The news came during a hopeful time on the largest Native American reservation.

Daily coronavirus cases were in the single digits, down from a springtime peak of 238 that made the Navajo Nation a U.S. hot spot. The tribe, wanting to ensure a COVID-19 vaccine would be effective for its people, said it would welcome Pfizer clinical trials on its reservation spanning Arizona, New Mexico and Utah.

Right away, tribal members accused their government of allowing them to be guinea pigs, pointing to painful times in the past when Native Americans didn't consent to medical testing or weren't fully informed about procedures.

A Navajo Nation review board gave the study quicker approval than normal after researchers with Johns Hopkins University's Center for American Indian Health made the case for diversity. Without Native volunteers, how would they know if tribal members responded to vaccines the same as others?

"Unfortunately, Native Americans have effectively been denied the opportunity to participate in these clinical trials because almost all of the study sites are in large, urban areas that have not done effective outreach to Native Americans," said Dr. Laura Hammitt of Johns Hopkins.

About 460 Native Americans participated in the trials for the vaccine by Pfizer and its German partner BioNTech, including Navajos. The enrollment reflects a growing understanding of the role that people of color play in vaccine development and the push to rapidly deploy it to curb infections among populations that have been disproportionately affected by the virus.

Yet, few of the country's 574 federally recognized tribes have signed on for the studies, a hesitation often rooted in suspicion and distrust. Many tribes also require several layers of approval for clinical trials, a challenge researchers aren't always willing to overcome and don't face in the states.
This undated photo provided by Arvena Peshlakai shows Arvena Peshlakai opening the gate to her sheep corral at her home in Crystal, New Mexico. She and her husband Melvin volunteered to participate in coronavirus vaccine trials on the Navajo Nation. As coronavirus vaccines were being developed around the world, few Native American tribes signed up to participate. The reasons range from unethical practices of the past to the quick nature of the studies amid the pandemic. Native researchers say without participation from tribal communities, tribes won't know which vaccine might best be suited for their citizens. (Courtesy Arvena Peshlakai via AP).

While vaccines from Pfizer and Moderna Inc. roll out across Indian Country, others are being studied.
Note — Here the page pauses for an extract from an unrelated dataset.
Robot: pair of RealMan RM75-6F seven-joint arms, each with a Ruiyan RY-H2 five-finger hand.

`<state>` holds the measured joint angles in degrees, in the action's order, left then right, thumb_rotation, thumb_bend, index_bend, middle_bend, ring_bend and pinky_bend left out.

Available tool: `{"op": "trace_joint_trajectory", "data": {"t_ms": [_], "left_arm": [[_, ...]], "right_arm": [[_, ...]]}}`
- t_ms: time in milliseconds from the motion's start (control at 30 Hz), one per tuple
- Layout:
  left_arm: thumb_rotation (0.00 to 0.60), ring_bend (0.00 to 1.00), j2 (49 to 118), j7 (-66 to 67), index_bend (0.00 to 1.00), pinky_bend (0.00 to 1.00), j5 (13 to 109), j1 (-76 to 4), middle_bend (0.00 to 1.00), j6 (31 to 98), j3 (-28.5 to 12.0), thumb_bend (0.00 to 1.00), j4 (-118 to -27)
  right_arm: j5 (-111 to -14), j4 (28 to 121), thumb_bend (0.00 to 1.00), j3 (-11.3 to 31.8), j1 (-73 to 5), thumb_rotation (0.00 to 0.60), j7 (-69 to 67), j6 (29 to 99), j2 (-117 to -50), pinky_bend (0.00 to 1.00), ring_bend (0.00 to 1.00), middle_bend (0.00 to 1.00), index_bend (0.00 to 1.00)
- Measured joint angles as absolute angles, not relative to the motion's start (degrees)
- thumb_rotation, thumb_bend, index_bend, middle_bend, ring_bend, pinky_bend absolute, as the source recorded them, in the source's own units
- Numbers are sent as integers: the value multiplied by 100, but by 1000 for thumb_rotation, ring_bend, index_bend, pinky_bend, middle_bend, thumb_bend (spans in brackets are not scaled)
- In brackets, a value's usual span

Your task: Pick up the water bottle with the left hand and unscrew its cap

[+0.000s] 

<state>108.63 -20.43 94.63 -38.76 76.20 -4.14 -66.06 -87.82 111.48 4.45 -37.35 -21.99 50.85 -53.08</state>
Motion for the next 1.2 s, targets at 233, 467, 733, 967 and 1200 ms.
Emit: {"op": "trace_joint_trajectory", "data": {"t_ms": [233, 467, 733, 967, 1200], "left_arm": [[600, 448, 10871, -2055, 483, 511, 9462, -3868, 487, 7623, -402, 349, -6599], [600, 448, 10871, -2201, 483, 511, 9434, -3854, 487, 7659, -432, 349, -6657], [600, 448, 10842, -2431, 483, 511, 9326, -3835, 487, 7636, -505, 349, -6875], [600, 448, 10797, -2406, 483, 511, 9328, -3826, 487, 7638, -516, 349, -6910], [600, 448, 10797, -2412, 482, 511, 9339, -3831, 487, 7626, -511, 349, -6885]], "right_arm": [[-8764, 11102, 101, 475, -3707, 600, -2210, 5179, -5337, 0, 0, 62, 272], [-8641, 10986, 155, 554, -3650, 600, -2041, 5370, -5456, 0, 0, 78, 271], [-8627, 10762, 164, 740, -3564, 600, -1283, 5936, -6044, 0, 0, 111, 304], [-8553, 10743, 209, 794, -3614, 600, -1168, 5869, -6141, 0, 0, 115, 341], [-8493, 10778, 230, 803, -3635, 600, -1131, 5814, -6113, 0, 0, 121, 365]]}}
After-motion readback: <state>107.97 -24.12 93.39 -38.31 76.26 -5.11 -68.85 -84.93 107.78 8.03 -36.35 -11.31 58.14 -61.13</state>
In the Pacific Northwest, the Lummi Nation and the Nooksack Indian Tribe plan to participate in a vaccine trial from another company, Novavax Inc. A Cheyenne River Sioux researcher plans to enroll Native Americans and others in South Dakota in the Novavax trial and another by Sanofi and GlaxoSmithKline.
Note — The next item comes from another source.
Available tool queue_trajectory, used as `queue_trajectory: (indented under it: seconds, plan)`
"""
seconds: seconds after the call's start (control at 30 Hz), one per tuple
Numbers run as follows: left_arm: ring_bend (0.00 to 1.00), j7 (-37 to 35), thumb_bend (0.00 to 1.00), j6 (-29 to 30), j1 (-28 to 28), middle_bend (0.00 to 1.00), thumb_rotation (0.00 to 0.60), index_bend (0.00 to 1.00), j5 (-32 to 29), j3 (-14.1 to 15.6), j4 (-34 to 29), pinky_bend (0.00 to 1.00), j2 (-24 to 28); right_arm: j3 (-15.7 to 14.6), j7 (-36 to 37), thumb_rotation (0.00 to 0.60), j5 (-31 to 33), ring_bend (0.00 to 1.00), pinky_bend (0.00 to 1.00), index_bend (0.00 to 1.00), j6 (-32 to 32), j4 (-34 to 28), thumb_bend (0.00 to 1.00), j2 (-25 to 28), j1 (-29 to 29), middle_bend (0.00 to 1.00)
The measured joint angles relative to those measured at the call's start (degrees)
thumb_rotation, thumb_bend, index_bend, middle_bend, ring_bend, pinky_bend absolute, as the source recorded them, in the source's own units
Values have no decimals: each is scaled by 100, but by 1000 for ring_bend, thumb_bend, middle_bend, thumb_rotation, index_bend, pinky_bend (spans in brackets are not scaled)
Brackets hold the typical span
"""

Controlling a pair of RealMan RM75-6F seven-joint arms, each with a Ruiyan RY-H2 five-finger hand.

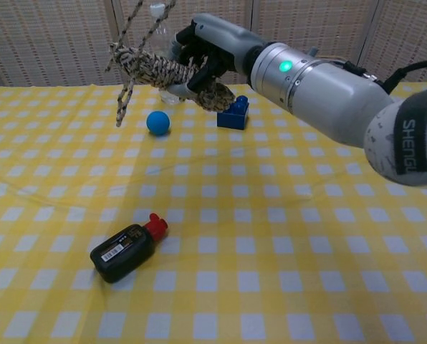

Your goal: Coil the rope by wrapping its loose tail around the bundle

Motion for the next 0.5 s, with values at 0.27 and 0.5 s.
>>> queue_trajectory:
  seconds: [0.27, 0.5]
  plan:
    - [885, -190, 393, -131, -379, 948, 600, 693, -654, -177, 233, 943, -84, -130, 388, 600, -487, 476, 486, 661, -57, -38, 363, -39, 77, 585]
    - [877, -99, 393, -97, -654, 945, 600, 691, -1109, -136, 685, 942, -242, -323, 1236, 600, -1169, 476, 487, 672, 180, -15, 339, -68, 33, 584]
On the Navajo Nation, Arvena Peshlakai, her husband, Melvin, and their daughter Quortnii volunteered for the Pfizer trials.

Arvena Peshlakai said the rumors were rampant: Navajos would be injected with the virus, and researchers would use plasma from people who got COVID-19.
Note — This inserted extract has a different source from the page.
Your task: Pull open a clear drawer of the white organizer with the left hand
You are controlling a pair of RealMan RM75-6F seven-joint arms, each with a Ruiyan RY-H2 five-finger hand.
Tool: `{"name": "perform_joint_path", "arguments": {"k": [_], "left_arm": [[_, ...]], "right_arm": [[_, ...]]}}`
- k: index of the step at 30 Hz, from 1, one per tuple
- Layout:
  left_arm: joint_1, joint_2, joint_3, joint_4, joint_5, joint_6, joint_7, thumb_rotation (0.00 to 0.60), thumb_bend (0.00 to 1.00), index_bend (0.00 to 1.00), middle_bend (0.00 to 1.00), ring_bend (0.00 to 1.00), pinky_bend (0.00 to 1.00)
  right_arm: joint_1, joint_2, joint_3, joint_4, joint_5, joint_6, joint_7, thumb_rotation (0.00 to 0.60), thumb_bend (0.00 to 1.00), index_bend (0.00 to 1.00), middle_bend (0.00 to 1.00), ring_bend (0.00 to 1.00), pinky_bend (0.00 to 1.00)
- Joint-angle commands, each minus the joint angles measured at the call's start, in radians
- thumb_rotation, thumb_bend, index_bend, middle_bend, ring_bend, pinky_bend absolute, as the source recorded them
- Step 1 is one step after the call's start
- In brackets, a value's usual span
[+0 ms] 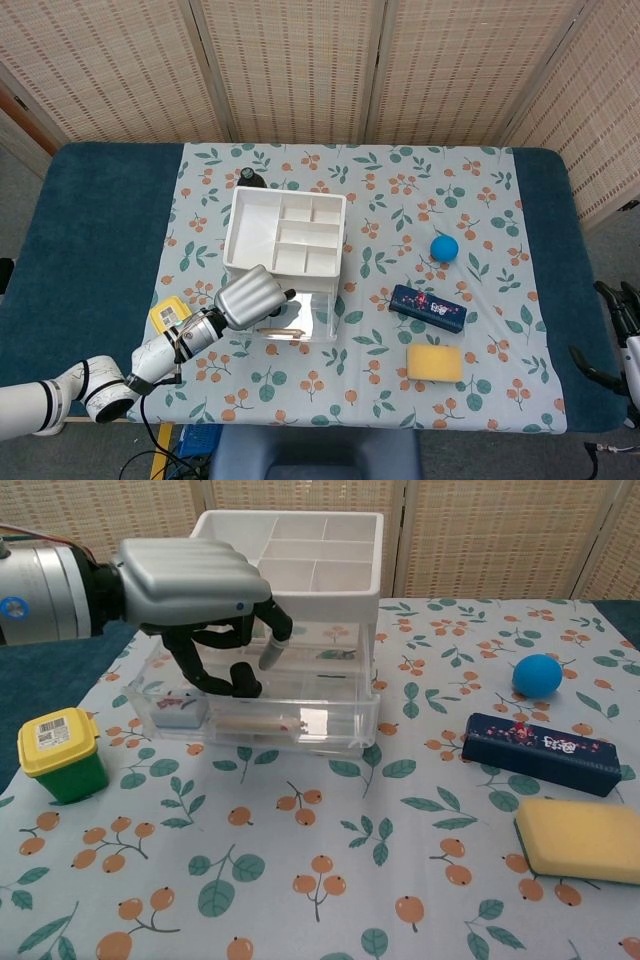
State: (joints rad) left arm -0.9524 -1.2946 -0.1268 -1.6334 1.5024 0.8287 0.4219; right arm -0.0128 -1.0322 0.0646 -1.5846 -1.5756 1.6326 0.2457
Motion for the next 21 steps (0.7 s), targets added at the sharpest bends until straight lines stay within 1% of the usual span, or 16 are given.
{"name": "perform_joint_path", "arguments": {"k": [1,8,21], "left_arm": [[-0.001,0.0,0.002,0.001,0.001,0.002,0.002,0.6,0.21,0.5,0.92,1.0,1.0],[-0.005,0.0,0.008,0.007,-0.001,0.002,0.0,0.6,0.21,0.51,0.92,1.0,1.0],[-0.011,0.006,0.014,0.014,-0.009,0.005,0.021,0.6,0.21,0.5,0.92,1.0,1.0]], "right_arm": [[0.001,-0.001,0.0,0.0,-0.001,-0.001,0.0,0.6,0.29,0.0,0.13,0.01,0.07],[0.0,-0.001,0.0,0.001,-0.001,0.0,0.002,0.6,0.29,0.0,0.13,0.01,0.07],[0.0,-0.002,-0.001,0.002,-0.001,-0.002,0.004,0.6,0.29,0.0,0.13,0.01,0.07]]}}
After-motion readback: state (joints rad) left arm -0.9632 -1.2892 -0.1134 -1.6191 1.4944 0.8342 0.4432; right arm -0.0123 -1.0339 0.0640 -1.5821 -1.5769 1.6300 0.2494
She was assured that wasn't happening and let the words of her parents and grandparents guide her: Don't let our struggles be your struggles, begin with our triumphs.

"What else am I supposed to do? Just sit back and say, 'No, I don't trust them' and not try something new to see if we can find a breakthrough?" Peshlakai said. "We have to do something, we can't just sit by and wait and hope and pray."

She overcame her fear of needles to get the doses and keeps track of her well-being daily on an app. As trial participants, the family can get the vaccine if they initially received a placebo.
This undated photo provided by Arvena Peshlakai shows Melvin Luke Peshlakai, left, and Arvena Peshlakai at their home in Crystal, New Mexico. The couple volunteered to participate in coronavirus vaccine trials on the Navajo Nation. As coronavirus vaccines were being developed around the world, few Native American tribes signed up to participate. The reasons range from unethical practices of the past to the quick nature of the studies amid the pandemic. Native researchers say without participation from tribal communities, tribes won't know which vaccine might best be suited for their citizens. (Courtesy Arvena Peshlakai via AP)

The Pfizer trials among the Navajo and White Mountain Apache tribes enrolled 275 people, about 80% of them Native American, Hammitt said. It wasn't as many as researchers had hoped for, but she said it's enough to compare immune and antibody responses in Native patients to others.

Vaccine trials nationwide have been moving quickly, which doesn't always align with tribal guidelines on considering research proposals.

"It must be done with respect for tribal sovereignty and knowing that each individual has truly been given informed consent," said Abigail Echo-Hawk, director of the Urban Indian Health Institute in Seattle.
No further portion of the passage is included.